西軍を裏切った脇坂・朽木・小川・赤座家は明智光秀と縁がある!
小早川秀秋軍が東軍へ寝返り、西軍の大谷吉継隊へ攻め込むのとほぼ同じころ、淡路島洲本藩主・脇坂安治(わきさかやすはる)もまた東軍への寝返りを始めました。
この脇坂安治は、近江国(現在の滋賀県)の出身の浪人でした。
近江国は明智光秀とは縁の深い地域です。
一説には明智光秀の出生地は近江国であったともいわれ、また、明智光秀が織田信長から与えられた国も近江国にあります。
そして、近江国に領地をもっていた明智光秀にその才能を見込まれ、家臣として取り立てられたのが脇坂安治だったのです。
明智光秀の下では浅井長政(あざいながまさ)攻めなどで活躍し、のちに豊臣秀吉の家臣となり、淡路島の大名となりました。
元・明智光秀の家臣だったのですから、東軍への寝返りを誘われたら断る理由はなかったのではないでしょうか。
脇坂よ、家康殿に味方せよ!すでに、小早川殿も通じておる!
さらに、同じく寝返った朽木元網(くちきもとつな)・小川佑忠(おがわすけただ)・赤座直保(あかざなおやす)もすべて近江国に領地を持つ大名たちです。
明確に明智光秀との深い関係性があったとはいいきれませんが“近江国”という共通点は気になります。
先祖代々、明智家とは何かしらの縁があったのかもしれませんし、脇坂安治から持ち掛けられたことも考えられます。
というのも、関ヶ原の戦いのあと、これら裏切った大名たちには待遇に差があったからです。
脇坂安治には処分はなく領地も変わらなかったにもかかわらず、朽木元網は領地を減らされ、小川佑忠と赤座直保は領地を変えられています。
元・明智光秀の家臣であった脇坂安治だけが、特別な優遇を受けたと考えてもおかしくありません。

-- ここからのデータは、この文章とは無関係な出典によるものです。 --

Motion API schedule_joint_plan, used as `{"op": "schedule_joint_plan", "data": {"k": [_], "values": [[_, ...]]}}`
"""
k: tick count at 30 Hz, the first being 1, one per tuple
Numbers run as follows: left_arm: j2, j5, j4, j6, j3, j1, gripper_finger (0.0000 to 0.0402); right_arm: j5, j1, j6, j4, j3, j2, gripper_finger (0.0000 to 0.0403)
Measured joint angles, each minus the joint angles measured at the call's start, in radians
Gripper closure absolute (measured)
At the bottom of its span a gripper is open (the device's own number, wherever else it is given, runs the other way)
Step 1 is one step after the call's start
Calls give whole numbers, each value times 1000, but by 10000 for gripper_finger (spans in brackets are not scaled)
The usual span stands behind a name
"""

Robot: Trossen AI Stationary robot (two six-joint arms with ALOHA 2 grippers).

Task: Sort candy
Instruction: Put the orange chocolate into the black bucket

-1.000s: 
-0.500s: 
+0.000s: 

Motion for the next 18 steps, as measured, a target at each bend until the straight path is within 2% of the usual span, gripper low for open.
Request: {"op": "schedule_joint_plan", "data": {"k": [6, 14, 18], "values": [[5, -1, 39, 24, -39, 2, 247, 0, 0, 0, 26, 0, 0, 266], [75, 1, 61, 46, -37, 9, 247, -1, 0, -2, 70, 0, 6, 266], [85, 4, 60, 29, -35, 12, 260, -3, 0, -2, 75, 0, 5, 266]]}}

西軍裏切りの黒幕は死んだはずのあの男!関ヶ原の戦いと明智光秀の謎 まとめ
こうして見ると、関ヶ原の戦いでの西軍裏切りは、「明智光秀」という共通キーワードでつながります。
生き残っていた明智光秀が、大きな影響力を及ぼしていたことが考えられるのです。
そして、なぜ、徳川家康の下では僧である南光坊天海が関ヶ原の戦いで甲冑姿でいたかの謎もわかります。
小早川秀秋の重臣・稲葉正成や脇坂安治に寝返りのタイミングを知らせる必要があったからではないでしょうか。
関ヶ原の戦いでの西軍裏切りは、間接的な明智光秀生存説の証拠でもあるのです。
明智光秀が徳川家康の側近・南光坊天海であるという正式な記録はありません。
ただ、西軍の実質的な指揮者であった石田三成は、裏切りがあることを事前に察知していた形跡もあります。
石田三成も実は、明智光秀が生きていて南光坊天海と名乗り東軍にいることを知っていたのではないでしょうか。
明智光秀とは、歴史の流れを大きく変えた二度の裏切りに関わった男なのかもしれません。